De la fin des années 50 jusqu'aux années 60, de nombreux Charentais et quelques Vendéens arrivent au Vivier. La famille Salardaine est pionnière et les autres suivent rapidement.

La première marée en Janvier 1958

 

Nous sommes le 18 janvier 1958, les pionniers charentais font leur première marée dans la Baie. Il faut se rendre sur le port du Vivier pour les voir partir car ils rejoignent les bouchots avec des bateaux ramenés de chez eux : les pinasses. Cela peut paraître incroyable pour l'époque mais le  "Brise Lames" de Jean et  le "Trait d'Union" de Roger sont arrivés de Charron par train à la gare de Saint-Malo en convoi exceptionnel ! Les bateaux ont ensuite été transbordés dans les bassins du port malouin puis ont rejoint le Vivier par la mer ! Celui de Marcel, "Gazette", arrivera un an plus tard par la route. Puis viendra le "Jouet des Flots" de Paul. On leur a relevé les bordées pour s'adapter à la houle bretonne.

 

 

 

Gazette

Ce 18 janvier, Roger, Jean, Marcel et les autres emmènent une centaine de pieux vers les concessions qu'ils ont récupérées à Cherrueix sur les bouchots abandonnés par des producteurs locaux. Chacun a récupéré trois  lignes de 100 m et il va falloir planter 200 pieux par ligne !

Pas facile de partir vers 6 h du matin quand le jour n'est pas encore levé et qu'il faut rejoindre un espace que l'on ne connait pas. Les deux bateaux suivent le Guyoult au "pifomètre" puis atteignent la mer comme ils peuvent ! Au bout de quelques marées et d'une plus grande expérience,  la route sera plus facile évidemment...
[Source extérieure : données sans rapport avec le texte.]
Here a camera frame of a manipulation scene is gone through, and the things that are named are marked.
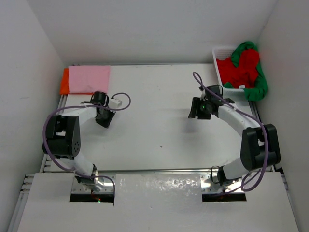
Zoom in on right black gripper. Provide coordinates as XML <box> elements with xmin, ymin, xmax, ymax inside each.
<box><xmin>189</xmin><ymin>97</ymin><xmax>211</xmax><ymax>120</ymax></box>

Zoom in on pink t shirt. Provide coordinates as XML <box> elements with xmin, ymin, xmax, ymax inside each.
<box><xmin>68</xmin><ymin>65</ymin><xmax>111</xmax><ymax>94</ymax></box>

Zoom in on orange t shirt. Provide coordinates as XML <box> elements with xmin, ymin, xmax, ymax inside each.
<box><xmin>59</xmin><ymin>68</ymin><xmax>93</xmax><ymax>95</ymax></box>

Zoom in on red t shirt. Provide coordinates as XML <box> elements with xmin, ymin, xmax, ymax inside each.
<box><xmin>216</xmin><ymin>49</ymin><xmax>259</xmax><ymax>89</ymax></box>

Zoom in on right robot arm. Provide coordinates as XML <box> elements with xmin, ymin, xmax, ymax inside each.
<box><xmin>188</xmin><ymin>97</ymin><xmax>281</xmax><ymax>186</ymax></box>

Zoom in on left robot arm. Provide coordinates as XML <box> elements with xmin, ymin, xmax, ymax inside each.
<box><xmin>43</xmin><ymin>92</ymin><xmax>122</xmax><ymax>191</ymax></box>

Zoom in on white plastic bin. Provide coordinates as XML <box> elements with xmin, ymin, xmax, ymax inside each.
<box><xmin>212</xmin><ymin>45</ymin><xmax>244</xmax><ymax>95</ymax></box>

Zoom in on green t shirt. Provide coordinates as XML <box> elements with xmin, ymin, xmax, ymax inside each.
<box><xmin>230</xmin><ymin>41</ymin><xmax>268</xmax><ymax>101</ymax></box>

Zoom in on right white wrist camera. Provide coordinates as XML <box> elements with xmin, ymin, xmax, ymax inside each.
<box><xmin>199</xmin><ymin>85</ymin><xmax>223</xmax><ymax>99</ymax></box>

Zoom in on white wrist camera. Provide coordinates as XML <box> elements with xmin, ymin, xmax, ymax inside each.
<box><xmin>109</xmin><ymin>98</ymin><xmax>122</xmax><ymax>109</ymax></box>
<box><xmin>199</xmin><ymin>85</ymin><xmax>223</xmax><ymax>99</ymax></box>

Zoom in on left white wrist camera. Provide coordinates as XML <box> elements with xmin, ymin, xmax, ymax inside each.
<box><xmin>109</xmin><ymin>98</ymin><xmax>122</xmax><ymax>109</ymax></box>

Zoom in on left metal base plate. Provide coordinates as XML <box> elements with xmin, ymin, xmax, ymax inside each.
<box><xmin>71</xmin><ymin>173</ymin><xmax>116</xmax><ymax>195</ymax></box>

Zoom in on metal base plate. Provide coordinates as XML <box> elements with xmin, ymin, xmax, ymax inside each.
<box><xmin>71</xmin><ymin>173</ymin><xmax>116</xmax><ymax>195</ymax></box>
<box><xmin>200</xmin><ymin>172</ymin><xmax>244</xmax><ymax>194</ymax></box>

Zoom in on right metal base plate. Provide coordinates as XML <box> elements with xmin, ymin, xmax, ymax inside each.
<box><xmin>200</xmin><ymin>172</ymin><xmax>244</xmax><ymax>194</ymax></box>

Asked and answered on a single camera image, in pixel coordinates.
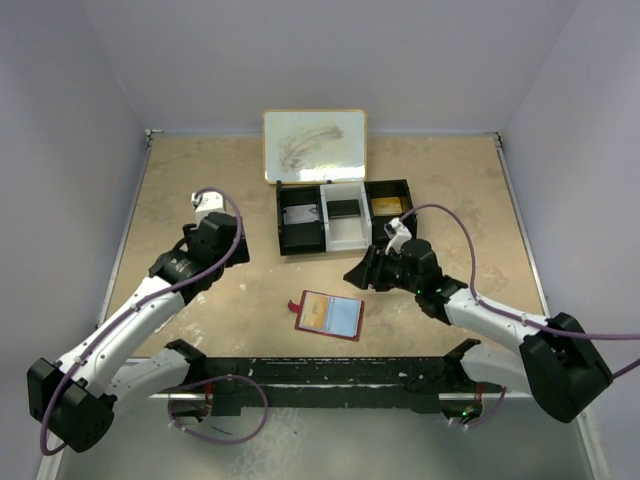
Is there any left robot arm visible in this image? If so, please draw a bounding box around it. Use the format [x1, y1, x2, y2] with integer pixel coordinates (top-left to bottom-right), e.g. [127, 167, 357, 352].
[27, 212, 250, 456]

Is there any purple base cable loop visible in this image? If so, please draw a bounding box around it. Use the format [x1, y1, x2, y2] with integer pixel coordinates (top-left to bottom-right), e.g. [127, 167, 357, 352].
[167, 374, 271, 445]

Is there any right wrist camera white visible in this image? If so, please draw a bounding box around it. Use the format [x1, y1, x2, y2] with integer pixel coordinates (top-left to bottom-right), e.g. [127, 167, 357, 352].
[384, 217, 413, 255]

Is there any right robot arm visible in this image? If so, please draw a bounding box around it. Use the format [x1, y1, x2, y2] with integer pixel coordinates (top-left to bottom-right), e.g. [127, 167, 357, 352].
[343, 240, 613, 423]

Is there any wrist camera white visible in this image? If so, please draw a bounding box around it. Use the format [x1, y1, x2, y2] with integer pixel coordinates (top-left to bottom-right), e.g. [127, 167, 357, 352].
[384, 217, 413, 255]
[191, 191, 226, 221]

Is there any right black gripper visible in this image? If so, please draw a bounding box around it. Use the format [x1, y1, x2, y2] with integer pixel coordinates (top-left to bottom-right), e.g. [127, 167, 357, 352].
[343, 245, 421, 294]

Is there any black white three-bin organizer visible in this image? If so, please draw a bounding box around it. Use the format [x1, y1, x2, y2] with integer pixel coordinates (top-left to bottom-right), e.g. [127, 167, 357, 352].
[276, 179, 413, 256]

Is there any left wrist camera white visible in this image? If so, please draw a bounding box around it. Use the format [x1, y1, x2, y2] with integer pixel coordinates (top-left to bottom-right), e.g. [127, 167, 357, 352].
[191, 191, 226, 221]

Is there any small whiteboard with stand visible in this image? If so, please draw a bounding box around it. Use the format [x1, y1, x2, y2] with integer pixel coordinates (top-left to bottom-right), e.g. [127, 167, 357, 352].
[262, 109, 368, 185]

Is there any silver credit card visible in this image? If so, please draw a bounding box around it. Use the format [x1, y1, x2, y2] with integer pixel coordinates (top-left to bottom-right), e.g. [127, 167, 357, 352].
[283, 204, 319, 225]

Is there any red card holder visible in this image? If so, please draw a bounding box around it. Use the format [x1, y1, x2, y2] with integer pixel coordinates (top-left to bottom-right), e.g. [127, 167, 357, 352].
[287, 290, 365, 342]

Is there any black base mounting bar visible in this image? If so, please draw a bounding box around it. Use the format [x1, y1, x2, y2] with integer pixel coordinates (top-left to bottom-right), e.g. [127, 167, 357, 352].
[199, 357, 477, 415]
Très vite les premières moules de Charron sont disposées sur les bouchots et ça pousse !

Quelques mois plus tard ils commencent le travail sur les nouvelles concessions : 48 kms de bouchots composés de 6 lignes de 100 m alignées les unes à côté des autres, c'est à dire 480 lignes. Il faudra 6 ans pour planter les 96 000 pieux car chaque ligne en compte 200.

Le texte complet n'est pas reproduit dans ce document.